The opinions came all weekend, landing in the reception boxes of federal scientists, doctors and public health professionals: your work is no longer necessary.
At the National Institutes of Health, the country’s first biomedical research agency, around 1,200 employees – including promising young investigators scheduled for larger roles – have been rejected.
In the centers for Disease Control and Prevention, two prestigious training programs have been emptied: one which incorporates recent public health graduates in local health services and another to cultivate the next generation of doctorate. laboratory scientists. But the agency’s epidemic intelligence service – the “detectives of the disease” which follows epidemics worldwide – has apparently been spared, perhaps because of an uproar among the former members were informed on Friday that they would be released.
President Trump’s plan to reduce the size of federal workforce has been subject to thousands of officials in recent days. But cuts to the Ministry of Health and Social Services – on the heels of the coronavirus pandemic, the worst public health crisis – were particularly shocked.

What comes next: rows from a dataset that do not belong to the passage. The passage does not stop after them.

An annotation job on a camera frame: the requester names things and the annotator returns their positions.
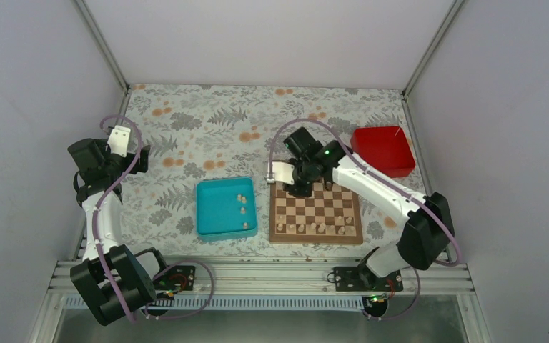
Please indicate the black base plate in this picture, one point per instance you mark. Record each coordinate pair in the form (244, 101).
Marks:
(179, 278)
(354, 279)

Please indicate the floral patterned table mat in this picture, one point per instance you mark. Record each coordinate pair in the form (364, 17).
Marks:
(212, 132)

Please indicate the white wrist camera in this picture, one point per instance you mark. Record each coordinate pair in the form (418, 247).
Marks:
(279, 171)
(118, 140)

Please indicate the red plastic box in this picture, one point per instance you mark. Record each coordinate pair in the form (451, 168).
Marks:
(386, 148)

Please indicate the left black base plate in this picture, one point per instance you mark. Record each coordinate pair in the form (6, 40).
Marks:
(179, 278)

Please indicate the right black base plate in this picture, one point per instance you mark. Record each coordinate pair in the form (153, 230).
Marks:
(354, 279)

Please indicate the aluminium front rail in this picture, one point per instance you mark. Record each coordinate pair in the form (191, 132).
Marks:
(294, 276)

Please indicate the teal plastic tray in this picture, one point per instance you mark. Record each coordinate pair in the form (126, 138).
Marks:
(218, 214)

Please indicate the wooden chess board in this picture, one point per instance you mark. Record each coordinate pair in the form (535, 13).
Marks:
(323, 207)

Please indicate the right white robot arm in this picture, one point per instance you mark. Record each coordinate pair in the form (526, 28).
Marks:
(426, 222)

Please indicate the right aluminium frame post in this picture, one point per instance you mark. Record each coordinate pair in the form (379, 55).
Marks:
(445, 25)

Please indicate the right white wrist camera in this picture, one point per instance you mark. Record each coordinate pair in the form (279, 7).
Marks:
(279, 171)

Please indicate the left aluminium frame post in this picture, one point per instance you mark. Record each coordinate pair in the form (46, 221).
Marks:
(102, 45)

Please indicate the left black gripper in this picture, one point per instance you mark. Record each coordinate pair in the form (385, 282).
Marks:
(143, 166)

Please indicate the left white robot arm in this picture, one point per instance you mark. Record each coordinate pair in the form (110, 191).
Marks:
(110, 279)

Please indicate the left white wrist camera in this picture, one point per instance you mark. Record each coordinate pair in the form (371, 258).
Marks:
(118, 140)

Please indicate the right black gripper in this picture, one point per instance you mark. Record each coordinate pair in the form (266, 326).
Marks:
(303, 192)

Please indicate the aluminium frame post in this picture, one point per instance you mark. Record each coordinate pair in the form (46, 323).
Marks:
(102, 45)
(445, 25)

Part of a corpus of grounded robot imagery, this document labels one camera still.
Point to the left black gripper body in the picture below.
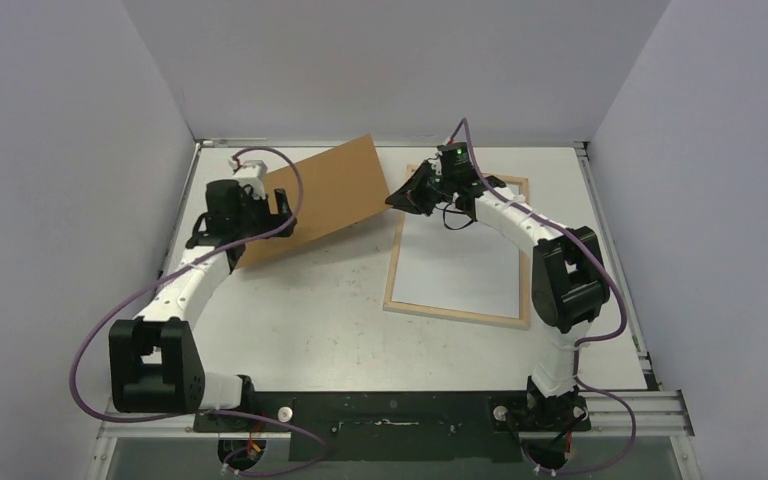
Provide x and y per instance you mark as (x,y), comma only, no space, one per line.
(257,221)

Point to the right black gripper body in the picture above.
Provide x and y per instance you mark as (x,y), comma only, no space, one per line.
(426,189)

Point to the printed colour photo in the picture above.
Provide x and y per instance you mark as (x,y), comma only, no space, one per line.
(457,265)

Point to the brown cardboard backing board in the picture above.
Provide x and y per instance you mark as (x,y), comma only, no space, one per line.
(342,186)

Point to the white wooden picture frame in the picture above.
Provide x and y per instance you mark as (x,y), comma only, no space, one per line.
(457,258)

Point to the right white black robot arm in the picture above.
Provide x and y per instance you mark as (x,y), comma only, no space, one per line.
(568,288)

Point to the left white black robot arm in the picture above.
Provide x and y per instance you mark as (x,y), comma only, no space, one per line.
(155,364)

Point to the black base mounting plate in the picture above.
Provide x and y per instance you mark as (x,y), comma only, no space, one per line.
(421,426)

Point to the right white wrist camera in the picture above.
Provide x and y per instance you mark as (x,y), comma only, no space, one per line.
(435,165)

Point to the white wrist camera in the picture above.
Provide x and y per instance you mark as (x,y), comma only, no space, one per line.
(435,165)
(250,175)

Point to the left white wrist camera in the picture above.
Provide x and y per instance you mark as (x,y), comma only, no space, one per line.
(250,175)

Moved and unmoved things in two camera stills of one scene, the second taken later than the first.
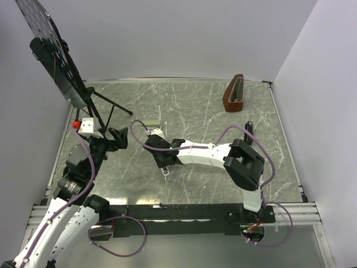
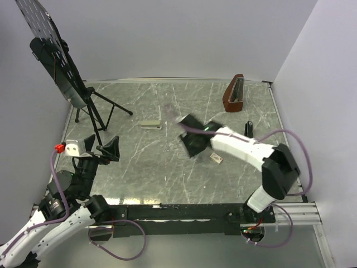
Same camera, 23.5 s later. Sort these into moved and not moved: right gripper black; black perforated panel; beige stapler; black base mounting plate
Moved: right gripper black
Not moved: beige stapler; black perforated panel; black base mounting plate
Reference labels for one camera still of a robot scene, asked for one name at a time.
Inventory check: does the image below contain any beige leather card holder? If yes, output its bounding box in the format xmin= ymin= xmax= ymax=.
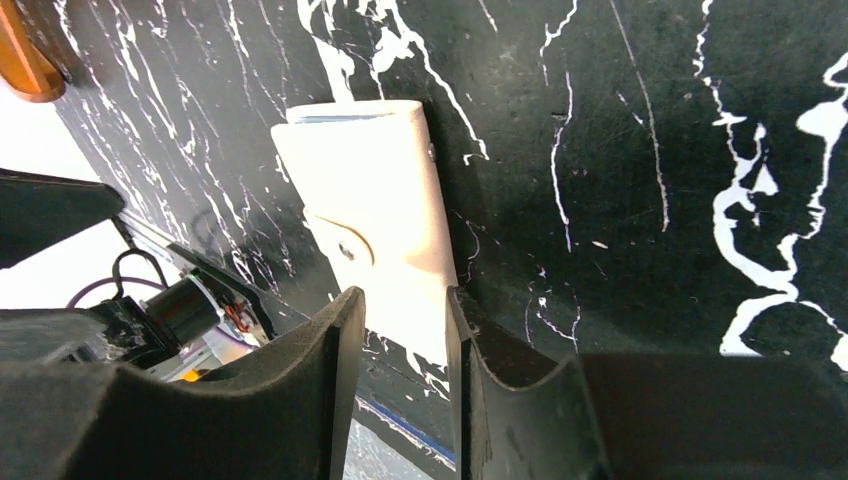
xmin=270 ymin=100 xmax=457 ymax=365

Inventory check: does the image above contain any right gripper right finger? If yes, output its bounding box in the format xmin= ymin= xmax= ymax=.
xmin=446 ymin=287 xmax=847 ymax=479

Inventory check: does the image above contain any orange wooden shelf rack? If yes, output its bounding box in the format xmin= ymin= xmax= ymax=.
xmin=1 ymin=0 xmax=65 ymax=103

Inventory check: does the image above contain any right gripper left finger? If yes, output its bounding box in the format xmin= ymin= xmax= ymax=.
xmin=1 ymin=287 xmax=366 ymax=479

Experts say that layoffs threaten to leave the country exposed to new shortages of health workers, endangering the Americans in danger if another crisis bursts.
Public health officials, for example, have followed a deadly stump of flip -in birds which, according to them, remains a low risk for Americans. In recent weeks, however, he claimed his first victim in the United States-a patient in Louisiana who had been exposed to a flock of backyard.
“It is not canceled,” wrote Elon Musk, the billionaire in charge of reducing workforce, on social networks in response to the return of flame on the alleged dismantling of the epidemic intelligence service.